Extracted data entries:
──────────

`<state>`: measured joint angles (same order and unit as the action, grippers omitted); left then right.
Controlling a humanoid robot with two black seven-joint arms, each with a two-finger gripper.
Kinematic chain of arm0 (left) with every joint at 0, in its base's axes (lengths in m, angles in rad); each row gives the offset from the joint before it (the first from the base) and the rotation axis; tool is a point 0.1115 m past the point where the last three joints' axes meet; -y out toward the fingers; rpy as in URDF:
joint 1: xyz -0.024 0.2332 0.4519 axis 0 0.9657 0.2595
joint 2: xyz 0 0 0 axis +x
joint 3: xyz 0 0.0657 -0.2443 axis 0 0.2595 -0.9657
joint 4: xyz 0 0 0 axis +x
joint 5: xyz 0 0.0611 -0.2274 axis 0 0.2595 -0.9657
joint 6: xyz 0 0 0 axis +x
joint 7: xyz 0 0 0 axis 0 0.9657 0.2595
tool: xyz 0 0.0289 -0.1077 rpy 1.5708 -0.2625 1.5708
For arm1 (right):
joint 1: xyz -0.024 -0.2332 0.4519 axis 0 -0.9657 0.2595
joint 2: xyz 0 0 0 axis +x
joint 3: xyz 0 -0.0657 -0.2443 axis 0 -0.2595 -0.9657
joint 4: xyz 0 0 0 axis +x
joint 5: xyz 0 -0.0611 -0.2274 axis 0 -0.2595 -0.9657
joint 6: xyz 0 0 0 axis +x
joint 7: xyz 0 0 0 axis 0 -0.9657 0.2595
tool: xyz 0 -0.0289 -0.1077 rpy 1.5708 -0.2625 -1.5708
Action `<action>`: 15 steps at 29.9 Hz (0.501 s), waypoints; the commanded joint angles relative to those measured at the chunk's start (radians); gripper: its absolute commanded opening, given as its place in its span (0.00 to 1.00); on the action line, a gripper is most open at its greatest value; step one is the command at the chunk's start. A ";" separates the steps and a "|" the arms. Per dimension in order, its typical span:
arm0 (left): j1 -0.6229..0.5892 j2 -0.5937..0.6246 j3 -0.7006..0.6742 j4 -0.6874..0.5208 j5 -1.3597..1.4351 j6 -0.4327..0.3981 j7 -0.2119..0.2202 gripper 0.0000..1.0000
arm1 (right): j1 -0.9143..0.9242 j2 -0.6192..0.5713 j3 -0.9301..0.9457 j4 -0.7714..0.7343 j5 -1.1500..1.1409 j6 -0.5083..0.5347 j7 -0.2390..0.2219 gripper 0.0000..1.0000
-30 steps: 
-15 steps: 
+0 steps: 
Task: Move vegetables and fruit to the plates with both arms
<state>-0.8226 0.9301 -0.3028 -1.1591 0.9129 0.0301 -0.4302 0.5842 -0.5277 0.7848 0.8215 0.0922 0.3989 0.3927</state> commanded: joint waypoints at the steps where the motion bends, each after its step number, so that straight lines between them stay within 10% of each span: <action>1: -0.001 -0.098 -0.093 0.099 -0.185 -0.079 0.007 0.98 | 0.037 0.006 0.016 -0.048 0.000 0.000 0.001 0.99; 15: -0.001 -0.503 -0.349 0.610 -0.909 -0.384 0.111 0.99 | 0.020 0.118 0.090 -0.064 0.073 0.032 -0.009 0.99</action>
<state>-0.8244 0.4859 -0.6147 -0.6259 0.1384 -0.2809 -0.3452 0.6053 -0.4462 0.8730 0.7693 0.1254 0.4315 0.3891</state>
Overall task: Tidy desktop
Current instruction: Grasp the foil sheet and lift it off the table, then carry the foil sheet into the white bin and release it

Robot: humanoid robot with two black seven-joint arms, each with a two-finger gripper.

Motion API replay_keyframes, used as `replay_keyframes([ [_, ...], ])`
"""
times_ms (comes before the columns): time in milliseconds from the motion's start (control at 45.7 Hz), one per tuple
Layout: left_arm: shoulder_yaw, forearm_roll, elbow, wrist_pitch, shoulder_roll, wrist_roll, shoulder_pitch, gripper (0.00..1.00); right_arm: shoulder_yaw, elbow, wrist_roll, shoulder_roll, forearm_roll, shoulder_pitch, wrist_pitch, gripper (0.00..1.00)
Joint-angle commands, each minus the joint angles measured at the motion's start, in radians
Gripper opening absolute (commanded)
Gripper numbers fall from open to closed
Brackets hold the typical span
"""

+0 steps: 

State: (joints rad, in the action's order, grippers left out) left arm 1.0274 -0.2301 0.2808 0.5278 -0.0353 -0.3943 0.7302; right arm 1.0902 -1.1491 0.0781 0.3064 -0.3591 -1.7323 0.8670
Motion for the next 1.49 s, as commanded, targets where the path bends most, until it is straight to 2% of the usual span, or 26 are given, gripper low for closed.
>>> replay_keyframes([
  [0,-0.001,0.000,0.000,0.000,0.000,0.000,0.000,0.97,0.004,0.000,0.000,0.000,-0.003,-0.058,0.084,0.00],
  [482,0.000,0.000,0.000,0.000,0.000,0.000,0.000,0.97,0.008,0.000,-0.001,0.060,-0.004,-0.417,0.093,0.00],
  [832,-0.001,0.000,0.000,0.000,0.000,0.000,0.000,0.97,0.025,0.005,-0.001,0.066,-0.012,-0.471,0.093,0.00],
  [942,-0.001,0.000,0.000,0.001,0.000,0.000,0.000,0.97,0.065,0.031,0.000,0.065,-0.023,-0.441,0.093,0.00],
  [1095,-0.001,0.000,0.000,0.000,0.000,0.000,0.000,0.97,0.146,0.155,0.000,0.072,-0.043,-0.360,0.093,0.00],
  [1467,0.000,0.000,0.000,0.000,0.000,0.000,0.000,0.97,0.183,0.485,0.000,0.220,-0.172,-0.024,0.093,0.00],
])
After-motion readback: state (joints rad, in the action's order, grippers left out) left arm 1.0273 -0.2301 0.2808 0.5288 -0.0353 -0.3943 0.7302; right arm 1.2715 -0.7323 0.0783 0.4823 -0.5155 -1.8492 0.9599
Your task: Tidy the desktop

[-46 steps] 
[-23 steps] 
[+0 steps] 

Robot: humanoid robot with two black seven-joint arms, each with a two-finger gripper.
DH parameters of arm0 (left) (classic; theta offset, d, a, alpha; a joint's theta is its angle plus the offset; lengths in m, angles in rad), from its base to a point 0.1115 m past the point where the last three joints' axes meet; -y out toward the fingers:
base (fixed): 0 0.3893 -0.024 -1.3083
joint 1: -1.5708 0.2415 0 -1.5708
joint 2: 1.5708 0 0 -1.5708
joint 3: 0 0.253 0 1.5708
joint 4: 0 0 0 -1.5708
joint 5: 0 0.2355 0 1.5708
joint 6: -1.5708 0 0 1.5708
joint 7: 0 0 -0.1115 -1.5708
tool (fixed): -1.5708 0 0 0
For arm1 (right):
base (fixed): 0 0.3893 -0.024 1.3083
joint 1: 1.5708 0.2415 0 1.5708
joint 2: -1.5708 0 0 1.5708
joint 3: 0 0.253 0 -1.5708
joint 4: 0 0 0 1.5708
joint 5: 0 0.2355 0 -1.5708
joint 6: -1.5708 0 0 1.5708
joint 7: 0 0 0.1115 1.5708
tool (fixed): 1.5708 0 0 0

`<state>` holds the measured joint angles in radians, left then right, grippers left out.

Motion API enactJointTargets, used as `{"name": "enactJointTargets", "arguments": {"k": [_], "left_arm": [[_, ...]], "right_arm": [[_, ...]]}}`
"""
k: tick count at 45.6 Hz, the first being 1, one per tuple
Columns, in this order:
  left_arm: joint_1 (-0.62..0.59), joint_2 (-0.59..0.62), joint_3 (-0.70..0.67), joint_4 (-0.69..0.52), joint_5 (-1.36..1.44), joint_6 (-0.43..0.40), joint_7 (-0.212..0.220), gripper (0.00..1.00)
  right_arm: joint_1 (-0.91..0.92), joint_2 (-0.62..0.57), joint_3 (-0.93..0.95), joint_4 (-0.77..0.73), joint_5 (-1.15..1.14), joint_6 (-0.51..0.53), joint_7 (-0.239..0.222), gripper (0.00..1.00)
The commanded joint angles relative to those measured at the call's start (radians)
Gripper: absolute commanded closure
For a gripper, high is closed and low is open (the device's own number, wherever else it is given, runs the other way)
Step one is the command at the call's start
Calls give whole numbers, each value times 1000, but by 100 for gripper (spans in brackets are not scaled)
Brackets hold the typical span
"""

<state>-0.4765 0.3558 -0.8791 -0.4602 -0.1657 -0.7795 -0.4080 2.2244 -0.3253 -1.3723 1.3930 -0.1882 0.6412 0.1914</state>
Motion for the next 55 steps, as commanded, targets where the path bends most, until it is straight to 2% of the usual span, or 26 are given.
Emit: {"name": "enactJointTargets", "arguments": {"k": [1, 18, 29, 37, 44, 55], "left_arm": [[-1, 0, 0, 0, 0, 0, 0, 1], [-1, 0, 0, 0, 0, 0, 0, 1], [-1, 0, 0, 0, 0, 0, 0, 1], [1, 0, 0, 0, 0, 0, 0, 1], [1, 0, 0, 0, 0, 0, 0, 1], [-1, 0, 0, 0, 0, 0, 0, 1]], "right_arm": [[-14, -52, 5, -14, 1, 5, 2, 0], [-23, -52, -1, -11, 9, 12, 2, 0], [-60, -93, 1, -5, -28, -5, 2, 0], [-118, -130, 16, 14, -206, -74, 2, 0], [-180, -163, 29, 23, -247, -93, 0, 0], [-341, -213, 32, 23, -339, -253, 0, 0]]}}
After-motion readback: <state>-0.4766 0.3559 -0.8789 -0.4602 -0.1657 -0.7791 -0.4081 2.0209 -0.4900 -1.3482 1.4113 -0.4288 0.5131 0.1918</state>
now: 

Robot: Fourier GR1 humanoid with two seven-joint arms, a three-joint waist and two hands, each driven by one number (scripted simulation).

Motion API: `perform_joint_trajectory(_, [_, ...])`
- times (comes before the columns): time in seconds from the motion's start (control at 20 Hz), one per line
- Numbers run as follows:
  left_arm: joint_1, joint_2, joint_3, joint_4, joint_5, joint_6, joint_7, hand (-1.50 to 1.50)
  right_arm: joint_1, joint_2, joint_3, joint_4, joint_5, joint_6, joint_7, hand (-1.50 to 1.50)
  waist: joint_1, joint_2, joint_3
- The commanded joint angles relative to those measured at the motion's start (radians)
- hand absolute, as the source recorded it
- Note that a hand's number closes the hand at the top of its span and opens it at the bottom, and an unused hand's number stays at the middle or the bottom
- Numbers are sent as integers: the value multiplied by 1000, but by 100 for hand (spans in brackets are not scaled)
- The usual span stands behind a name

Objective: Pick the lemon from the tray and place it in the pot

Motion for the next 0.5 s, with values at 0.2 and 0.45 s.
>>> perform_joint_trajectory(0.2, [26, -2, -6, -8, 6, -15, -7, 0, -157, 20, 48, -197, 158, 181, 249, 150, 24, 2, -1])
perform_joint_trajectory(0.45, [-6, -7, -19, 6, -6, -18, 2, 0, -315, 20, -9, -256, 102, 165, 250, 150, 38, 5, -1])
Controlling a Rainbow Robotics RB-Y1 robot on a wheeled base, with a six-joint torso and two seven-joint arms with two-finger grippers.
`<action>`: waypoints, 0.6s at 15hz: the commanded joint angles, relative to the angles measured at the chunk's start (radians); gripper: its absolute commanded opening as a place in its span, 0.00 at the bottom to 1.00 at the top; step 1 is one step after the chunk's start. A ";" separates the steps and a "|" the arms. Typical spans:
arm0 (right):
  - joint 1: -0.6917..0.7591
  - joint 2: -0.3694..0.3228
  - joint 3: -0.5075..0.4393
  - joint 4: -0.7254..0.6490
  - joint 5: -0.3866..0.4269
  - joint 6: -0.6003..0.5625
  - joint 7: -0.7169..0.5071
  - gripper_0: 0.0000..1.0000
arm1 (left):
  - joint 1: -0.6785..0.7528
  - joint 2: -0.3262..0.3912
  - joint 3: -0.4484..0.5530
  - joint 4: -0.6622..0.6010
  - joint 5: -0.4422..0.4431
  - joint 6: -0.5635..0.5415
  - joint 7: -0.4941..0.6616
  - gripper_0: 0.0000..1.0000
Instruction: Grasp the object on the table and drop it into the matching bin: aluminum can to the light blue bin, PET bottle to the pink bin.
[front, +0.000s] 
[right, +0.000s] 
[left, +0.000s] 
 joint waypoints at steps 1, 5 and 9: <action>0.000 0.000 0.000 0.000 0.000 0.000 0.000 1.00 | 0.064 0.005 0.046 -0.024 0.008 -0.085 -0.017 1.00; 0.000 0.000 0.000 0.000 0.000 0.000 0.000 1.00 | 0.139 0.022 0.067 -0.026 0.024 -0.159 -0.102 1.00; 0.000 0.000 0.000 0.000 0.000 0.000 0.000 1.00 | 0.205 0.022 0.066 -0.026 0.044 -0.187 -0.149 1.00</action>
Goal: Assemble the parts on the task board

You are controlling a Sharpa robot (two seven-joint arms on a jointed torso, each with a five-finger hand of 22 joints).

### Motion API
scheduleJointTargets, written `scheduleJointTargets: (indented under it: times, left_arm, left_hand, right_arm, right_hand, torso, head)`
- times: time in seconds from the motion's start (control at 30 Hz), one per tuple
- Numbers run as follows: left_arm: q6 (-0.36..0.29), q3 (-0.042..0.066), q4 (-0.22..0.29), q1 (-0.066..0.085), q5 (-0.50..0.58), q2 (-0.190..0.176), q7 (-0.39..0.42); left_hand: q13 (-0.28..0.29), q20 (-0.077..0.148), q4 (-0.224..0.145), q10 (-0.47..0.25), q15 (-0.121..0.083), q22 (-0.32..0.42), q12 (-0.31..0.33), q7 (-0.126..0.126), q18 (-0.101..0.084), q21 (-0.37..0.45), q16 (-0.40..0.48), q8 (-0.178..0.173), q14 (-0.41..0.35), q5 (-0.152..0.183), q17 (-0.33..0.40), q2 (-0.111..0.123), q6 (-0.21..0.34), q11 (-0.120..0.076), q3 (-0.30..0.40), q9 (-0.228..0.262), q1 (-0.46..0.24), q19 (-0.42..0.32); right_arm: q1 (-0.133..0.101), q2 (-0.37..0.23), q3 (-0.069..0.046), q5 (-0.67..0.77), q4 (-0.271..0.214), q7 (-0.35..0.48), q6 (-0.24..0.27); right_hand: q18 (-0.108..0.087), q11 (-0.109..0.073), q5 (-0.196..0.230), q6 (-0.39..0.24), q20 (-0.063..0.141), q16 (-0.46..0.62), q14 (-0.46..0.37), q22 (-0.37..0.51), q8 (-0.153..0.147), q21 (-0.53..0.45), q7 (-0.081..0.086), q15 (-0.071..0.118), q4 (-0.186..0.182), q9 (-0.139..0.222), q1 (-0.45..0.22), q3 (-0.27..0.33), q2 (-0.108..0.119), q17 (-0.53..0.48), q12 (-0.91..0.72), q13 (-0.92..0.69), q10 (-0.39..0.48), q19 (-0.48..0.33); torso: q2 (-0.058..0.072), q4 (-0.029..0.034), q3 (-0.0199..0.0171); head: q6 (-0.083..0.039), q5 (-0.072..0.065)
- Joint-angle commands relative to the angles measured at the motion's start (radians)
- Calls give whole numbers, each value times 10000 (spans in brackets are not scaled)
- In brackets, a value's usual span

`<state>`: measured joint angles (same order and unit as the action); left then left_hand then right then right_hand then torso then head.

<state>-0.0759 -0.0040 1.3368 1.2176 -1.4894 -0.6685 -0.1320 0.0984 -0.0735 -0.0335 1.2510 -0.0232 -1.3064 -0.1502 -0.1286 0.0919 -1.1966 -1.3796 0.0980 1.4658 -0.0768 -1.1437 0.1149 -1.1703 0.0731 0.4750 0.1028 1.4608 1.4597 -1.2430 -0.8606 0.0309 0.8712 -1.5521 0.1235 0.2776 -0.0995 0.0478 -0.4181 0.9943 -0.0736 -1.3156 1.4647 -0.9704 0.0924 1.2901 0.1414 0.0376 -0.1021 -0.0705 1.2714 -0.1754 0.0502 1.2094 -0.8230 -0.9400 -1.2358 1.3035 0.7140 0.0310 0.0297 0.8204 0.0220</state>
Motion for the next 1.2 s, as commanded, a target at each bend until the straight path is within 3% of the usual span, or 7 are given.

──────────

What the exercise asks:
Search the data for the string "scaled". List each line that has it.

Output below:
Calls give whole numbers, each value times 1000, but by 100 for gripper (spans in brackets are not scaled)
- Numbers are sent as integers: the value multiplied by 1000, but by 100 for hand (spans in brackets are not scaled)
- Calls give whole numbers, each value times 10000 (spans in brackets are not scaled)

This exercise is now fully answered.